Your instructions: Look through the material below. Copy every line with the string "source" in it.

Exercise material:

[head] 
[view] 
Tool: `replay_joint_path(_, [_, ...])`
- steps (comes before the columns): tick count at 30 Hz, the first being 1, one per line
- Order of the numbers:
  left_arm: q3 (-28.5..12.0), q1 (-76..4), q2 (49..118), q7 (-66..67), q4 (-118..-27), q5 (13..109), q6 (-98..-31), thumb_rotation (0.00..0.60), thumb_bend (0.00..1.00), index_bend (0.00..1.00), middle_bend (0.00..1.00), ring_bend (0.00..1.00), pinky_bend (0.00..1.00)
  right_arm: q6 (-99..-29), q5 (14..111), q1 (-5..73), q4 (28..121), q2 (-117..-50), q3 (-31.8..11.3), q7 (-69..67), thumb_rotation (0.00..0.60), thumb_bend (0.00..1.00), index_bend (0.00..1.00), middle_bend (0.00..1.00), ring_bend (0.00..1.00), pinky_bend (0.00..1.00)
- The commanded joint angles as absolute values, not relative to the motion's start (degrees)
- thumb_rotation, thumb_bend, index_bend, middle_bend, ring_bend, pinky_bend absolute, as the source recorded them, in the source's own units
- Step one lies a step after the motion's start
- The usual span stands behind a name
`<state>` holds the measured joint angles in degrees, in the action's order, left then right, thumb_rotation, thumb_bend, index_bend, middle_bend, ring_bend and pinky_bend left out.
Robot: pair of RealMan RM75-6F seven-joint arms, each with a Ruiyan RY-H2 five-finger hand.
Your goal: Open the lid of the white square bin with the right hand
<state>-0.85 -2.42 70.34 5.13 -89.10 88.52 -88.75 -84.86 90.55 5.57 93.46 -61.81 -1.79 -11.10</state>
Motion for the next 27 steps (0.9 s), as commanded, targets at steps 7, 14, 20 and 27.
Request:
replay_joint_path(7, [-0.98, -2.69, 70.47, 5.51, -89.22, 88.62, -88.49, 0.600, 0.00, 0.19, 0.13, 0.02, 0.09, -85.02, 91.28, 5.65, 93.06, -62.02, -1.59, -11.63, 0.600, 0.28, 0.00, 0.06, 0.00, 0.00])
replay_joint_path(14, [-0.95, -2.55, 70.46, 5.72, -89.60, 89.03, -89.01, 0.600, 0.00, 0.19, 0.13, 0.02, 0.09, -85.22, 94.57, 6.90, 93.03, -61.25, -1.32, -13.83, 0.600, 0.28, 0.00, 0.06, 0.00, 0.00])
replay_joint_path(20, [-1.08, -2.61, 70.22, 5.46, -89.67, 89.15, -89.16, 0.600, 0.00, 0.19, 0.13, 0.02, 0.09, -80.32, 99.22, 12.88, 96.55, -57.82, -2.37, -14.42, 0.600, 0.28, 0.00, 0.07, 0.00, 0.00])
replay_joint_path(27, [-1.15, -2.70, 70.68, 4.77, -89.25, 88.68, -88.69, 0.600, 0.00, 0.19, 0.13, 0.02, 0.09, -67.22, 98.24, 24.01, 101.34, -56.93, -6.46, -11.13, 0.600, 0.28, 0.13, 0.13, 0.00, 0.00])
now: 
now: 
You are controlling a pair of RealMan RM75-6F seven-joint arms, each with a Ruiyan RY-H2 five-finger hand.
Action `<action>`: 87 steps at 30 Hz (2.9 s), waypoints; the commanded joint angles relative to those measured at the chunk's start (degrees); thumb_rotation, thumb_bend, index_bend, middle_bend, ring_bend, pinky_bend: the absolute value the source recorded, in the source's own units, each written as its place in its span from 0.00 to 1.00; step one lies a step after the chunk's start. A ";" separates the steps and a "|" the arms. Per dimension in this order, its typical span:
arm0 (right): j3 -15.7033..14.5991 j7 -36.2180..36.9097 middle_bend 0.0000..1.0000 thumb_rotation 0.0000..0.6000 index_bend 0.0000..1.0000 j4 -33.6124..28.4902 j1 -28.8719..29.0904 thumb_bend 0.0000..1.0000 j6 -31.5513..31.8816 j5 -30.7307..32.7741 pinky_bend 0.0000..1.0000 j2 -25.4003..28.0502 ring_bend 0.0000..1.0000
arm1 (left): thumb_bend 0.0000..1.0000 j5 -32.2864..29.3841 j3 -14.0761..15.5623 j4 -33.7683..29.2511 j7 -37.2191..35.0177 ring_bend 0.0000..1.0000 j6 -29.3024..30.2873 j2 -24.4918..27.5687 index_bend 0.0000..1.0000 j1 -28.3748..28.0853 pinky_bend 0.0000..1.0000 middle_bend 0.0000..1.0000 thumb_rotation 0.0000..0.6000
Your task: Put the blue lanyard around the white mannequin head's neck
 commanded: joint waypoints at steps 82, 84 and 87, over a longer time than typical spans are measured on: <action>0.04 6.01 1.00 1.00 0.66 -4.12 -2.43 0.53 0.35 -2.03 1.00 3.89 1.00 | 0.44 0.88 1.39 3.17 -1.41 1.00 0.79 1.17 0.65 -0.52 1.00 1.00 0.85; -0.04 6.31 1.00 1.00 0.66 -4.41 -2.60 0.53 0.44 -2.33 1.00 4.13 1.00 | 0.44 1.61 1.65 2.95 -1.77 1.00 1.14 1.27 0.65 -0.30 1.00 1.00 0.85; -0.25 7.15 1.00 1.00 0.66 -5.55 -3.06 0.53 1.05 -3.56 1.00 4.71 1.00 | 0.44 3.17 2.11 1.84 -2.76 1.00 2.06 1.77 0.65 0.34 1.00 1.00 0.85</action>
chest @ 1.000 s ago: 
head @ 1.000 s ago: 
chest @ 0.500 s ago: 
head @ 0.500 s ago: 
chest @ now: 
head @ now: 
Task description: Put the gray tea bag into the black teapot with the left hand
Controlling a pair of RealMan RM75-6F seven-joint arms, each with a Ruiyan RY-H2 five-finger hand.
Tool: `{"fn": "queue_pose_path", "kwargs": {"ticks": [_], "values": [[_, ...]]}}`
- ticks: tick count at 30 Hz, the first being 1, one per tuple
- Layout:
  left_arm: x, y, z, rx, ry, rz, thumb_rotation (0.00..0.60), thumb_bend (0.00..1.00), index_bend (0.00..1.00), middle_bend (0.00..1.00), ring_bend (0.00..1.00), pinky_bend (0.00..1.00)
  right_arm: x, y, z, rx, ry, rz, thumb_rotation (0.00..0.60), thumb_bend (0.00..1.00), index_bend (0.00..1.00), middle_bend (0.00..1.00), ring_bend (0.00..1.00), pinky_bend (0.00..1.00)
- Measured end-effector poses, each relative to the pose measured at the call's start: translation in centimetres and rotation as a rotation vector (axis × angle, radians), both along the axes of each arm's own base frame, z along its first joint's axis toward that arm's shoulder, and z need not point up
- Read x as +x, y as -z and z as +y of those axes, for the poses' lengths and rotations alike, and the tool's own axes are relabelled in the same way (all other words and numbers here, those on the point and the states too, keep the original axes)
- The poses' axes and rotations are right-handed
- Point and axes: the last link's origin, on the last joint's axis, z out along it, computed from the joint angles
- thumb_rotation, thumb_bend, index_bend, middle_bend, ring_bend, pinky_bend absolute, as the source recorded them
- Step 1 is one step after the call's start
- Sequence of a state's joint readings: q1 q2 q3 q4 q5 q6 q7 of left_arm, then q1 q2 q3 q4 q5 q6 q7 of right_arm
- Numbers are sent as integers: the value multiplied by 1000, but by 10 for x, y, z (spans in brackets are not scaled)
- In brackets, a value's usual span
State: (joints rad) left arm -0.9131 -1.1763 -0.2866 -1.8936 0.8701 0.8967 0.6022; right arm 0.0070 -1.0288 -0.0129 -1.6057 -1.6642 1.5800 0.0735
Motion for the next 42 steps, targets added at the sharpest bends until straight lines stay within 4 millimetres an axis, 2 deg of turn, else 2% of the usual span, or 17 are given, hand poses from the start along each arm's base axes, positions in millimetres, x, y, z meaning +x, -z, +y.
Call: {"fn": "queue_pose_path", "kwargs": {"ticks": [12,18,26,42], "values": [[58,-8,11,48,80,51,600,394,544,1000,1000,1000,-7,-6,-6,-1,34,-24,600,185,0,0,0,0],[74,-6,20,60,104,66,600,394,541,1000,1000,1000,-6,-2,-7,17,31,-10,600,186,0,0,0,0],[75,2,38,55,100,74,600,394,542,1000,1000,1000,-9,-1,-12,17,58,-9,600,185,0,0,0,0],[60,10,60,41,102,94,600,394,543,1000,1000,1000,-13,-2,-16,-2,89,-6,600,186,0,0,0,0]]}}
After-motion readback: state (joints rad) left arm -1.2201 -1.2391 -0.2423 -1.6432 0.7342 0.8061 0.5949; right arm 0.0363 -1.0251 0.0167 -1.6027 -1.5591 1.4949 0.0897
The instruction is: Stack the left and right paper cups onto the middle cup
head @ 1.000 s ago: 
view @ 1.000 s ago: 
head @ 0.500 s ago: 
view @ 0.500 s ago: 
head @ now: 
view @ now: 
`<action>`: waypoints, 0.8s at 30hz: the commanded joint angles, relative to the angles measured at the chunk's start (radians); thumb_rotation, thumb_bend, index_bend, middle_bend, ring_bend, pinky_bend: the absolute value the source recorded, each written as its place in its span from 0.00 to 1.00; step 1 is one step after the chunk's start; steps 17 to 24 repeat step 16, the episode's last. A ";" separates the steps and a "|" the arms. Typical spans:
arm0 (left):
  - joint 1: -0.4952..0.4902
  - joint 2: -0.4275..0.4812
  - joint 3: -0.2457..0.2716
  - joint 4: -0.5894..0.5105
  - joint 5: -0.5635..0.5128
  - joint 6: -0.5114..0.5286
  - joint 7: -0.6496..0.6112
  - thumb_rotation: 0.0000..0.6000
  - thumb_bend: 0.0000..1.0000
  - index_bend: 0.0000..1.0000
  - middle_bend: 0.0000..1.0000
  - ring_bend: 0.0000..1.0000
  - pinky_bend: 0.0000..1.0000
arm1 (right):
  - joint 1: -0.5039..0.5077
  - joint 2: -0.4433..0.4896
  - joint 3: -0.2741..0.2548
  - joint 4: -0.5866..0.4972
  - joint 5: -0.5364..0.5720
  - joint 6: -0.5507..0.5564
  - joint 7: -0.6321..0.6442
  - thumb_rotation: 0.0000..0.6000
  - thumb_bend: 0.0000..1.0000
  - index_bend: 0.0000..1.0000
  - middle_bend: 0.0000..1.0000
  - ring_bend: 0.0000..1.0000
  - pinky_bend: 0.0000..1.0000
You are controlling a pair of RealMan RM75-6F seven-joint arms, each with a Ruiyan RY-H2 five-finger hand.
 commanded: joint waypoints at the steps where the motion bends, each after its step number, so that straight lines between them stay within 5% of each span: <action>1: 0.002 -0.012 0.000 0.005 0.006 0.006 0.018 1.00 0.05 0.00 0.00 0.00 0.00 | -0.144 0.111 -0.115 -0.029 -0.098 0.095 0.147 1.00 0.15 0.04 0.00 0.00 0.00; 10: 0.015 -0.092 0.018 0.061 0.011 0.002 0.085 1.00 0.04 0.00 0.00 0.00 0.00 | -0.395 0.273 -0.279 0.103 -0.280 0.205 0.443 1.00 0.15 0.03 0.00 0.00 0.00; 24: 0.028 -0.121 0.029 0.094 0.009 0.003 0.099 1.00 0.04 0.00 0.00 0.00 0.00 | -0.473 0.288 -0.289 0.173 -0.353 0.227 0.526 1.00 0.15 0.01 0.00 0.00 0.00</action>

Expected output:
- thumb_rotation, thumb_bend, index_bend, middle_bend, ring_bend, pinky_bend absolute, as the source recorded them, in the source's own units
Action `<action>`: 87 steps at 30 Hz (2.9 s), waypoints; the commanded joint angles relative to those measured at the chunk's start (degrees); thumb_rotation, thumb_bend, index_bend, middle_bend, ring_bend, pinky_bend: the absolute value the source recorded, in the source's own units, each written as its place in its span from 0.00 to 1.00; step one lies a step after the chunk's start. A ";" separates the steps and a "|" the arms. Per dimension in this order, its typical span:
- thumb_rotation, thumb_bend, index_bend, middle_bend, ring_bend, pinky_bend absolute, as the source recorded them
`<action>`: waypoints, 0.8s at 30hz: the commanded joint angles, relative to the angles measured at the chunk's start (radians); thumb_rotation, thumb_bend, index_bend, middle_bend, ring_bend, pinky_bend: the absolute value the source recorded, each written as its place in its span from 0.00 to 1.00; step 1 is one step after the chunk's start; steps 17 to 24 repeat step 16, the episode's last. A ";" separates the steps and a "|" the arms. Typical spans:

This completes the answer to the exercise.